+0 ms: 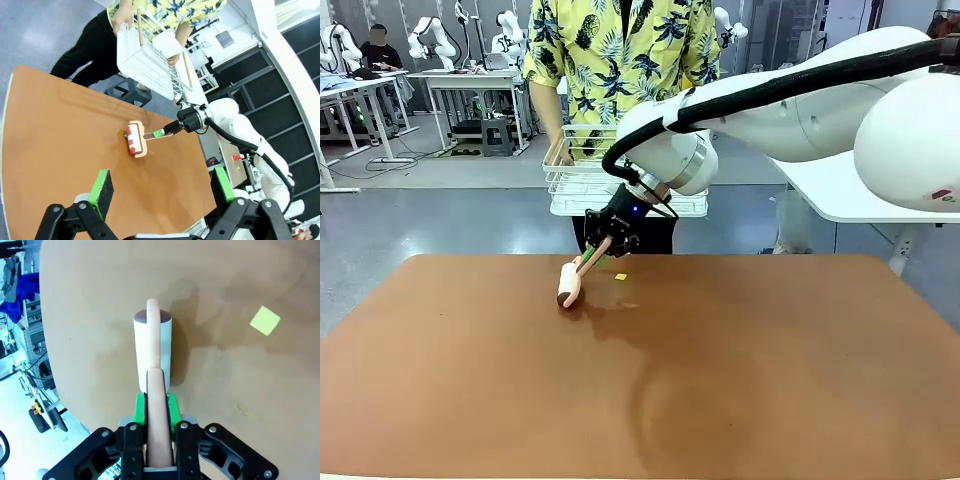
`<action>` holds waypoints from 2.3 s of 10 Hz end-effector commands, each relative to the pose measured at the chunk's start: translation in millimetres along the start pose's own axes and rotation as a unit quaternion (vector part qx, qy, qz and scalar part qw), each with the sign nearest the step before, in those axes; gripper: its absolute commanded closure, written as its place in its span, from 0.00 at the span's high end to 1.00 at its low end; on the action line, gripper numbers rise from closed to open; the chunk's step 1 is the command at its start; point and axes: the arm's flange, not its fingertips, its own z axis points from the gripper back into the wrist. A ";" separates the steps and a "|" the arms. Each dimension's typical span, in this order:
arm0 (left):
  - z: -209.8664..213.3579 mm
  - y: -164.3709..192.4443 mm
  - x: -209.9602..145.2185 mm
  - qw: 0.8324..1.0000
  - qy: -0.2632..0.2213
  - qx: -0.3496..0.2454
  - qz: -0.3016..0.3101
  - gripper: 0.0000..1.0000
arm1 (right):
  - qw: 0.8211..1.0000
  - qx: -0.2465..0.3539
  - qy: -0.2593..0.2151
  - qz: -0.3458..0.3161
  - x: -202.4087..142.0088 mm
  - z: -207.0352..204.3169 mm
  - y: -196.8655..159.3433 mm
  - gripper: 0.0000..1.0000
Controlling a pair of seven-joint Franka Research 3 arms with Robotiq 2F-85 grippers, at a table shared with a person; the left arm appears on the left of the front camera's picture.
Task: Clean the table.
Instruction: Clean the table with the Lint Roller when the human lifts the Dish drying rack.
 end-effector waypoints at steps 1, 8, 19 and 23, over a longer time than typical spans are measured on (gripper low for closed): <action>1.7 -0.1 0.6 1.000 -0.003 -0.003 0.000 1.00 | 0.999 -0.029 0.019 0.006 -18.6 39.4 5.5 0.21; 1.7 -0.1 0.6 1.000 -0.003 -0.003 0.000 1.00 | 0.990 -0.122 -0.021 -0.071 -71.3 211.4 -66.2 0.21; 1.7 -0.1 0.6 1.000 -0.003 -0.003 0.000 1.00 | 0.989 -0.047 -0.068 -0.125 -27.1 229.3 -189.6 0.21; 1.7 -0.1 0.6 1.000 -0.003 -0.003 0.000 1.00 | 0.990 -0.036 -0.058 -0.121 -34.8 228.5 -202.3 0.21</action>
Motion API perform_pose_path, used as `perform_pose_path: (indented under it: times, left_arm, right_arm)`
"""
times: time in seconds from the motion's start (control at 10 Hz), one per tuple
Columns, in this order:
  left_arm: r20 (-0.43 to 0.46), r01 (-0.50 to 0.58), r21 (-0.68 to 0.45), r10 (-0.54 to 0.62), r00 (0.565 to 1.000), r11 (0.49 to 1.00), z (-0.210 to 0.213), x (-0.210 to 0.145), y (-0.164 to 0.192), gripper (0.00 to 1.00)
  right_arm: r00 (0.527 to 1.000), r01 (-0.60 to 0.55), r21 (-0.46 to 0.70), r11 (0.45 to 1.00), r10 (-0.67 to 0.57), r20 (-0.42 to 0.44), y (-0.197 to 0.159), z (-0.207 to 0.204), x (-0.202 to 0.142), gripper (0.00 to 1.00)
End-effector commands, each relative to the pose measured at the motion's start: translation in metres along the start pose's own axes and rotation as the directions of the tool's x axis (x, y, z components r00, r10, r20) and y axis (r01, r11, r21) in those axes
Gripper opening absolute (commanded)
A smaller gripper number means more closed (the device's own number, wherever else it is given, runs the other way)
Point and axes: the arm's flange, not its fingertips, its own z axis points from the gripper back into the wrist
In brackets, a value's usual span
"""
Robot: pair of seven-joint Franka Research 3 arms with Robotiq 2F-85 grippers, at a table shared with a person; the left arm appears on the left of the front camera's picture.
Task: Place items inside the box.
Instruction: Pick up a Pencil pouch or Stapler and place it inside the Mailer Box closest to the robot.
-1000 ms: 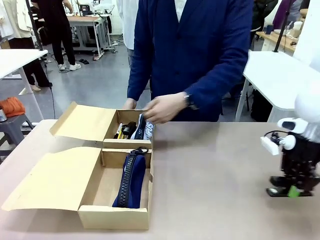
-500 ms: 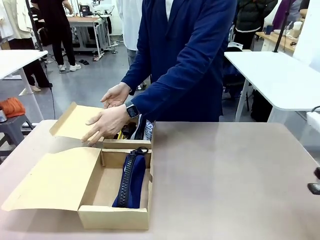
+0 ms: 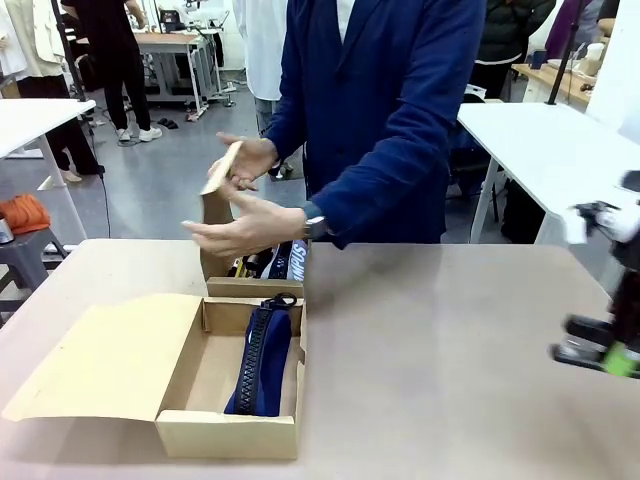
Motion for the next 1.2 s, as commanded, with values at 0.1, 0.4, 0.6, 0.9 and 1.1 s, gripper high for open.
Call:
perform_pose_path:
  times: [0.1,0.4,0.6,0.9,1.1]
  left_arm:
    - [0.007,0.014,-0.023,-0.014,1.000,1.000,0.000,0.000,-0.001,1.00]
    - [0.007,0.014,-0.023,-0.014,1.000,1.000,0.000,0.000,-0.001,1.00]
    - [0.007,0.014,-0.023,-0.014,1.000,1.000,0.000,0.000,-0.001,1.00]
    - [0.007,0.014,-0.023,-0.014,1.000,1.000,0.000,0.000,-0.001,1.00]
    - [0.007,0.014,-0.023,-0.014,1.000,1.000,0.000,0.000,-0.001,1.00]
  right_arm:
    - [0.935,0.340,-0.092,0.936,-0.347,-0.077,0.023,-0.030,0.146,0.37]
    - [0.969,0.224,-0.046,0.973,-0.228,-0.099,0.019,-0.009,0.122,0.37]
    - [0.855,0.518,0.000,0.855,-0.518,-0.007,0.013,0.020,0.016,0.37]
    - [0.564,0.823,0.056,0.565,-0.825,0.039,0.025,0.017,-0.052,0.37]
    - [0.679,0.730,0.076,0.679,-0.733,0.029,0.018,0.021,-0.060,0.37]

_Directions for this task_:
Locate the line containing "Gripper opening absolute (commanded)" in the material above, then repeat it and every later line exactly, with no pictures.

_Solution to this problem_:
Gripper opening absolute (commanded)
A smaller gripper number means more closed (the device's own number, wherever else it is given, runs the other way)
Point and axes: the arm's flange, not its fingertips, its own z axis points from the gripper back into the wrist
In brackets, a value's usual span
"""
Robot: pair of seven-joint Franka Research 3 arms with Robotiq 2F-85 grippers, at a table shared with a person; the left arm appears on the left of the front camera's picture.
Task: Place items inside the box.
Instruction: Pick up a Pencil pouch or Stapler and place it inside the Mailer Box closest to the robot.
-1000 ms: 
-500 ms: 
+0 ms: 
Motion for the next 1.2 s, as commanded, with values at 0.1, 0.4, 0.6, 0.9 and 1.1 s, gripper high for open.
Call:
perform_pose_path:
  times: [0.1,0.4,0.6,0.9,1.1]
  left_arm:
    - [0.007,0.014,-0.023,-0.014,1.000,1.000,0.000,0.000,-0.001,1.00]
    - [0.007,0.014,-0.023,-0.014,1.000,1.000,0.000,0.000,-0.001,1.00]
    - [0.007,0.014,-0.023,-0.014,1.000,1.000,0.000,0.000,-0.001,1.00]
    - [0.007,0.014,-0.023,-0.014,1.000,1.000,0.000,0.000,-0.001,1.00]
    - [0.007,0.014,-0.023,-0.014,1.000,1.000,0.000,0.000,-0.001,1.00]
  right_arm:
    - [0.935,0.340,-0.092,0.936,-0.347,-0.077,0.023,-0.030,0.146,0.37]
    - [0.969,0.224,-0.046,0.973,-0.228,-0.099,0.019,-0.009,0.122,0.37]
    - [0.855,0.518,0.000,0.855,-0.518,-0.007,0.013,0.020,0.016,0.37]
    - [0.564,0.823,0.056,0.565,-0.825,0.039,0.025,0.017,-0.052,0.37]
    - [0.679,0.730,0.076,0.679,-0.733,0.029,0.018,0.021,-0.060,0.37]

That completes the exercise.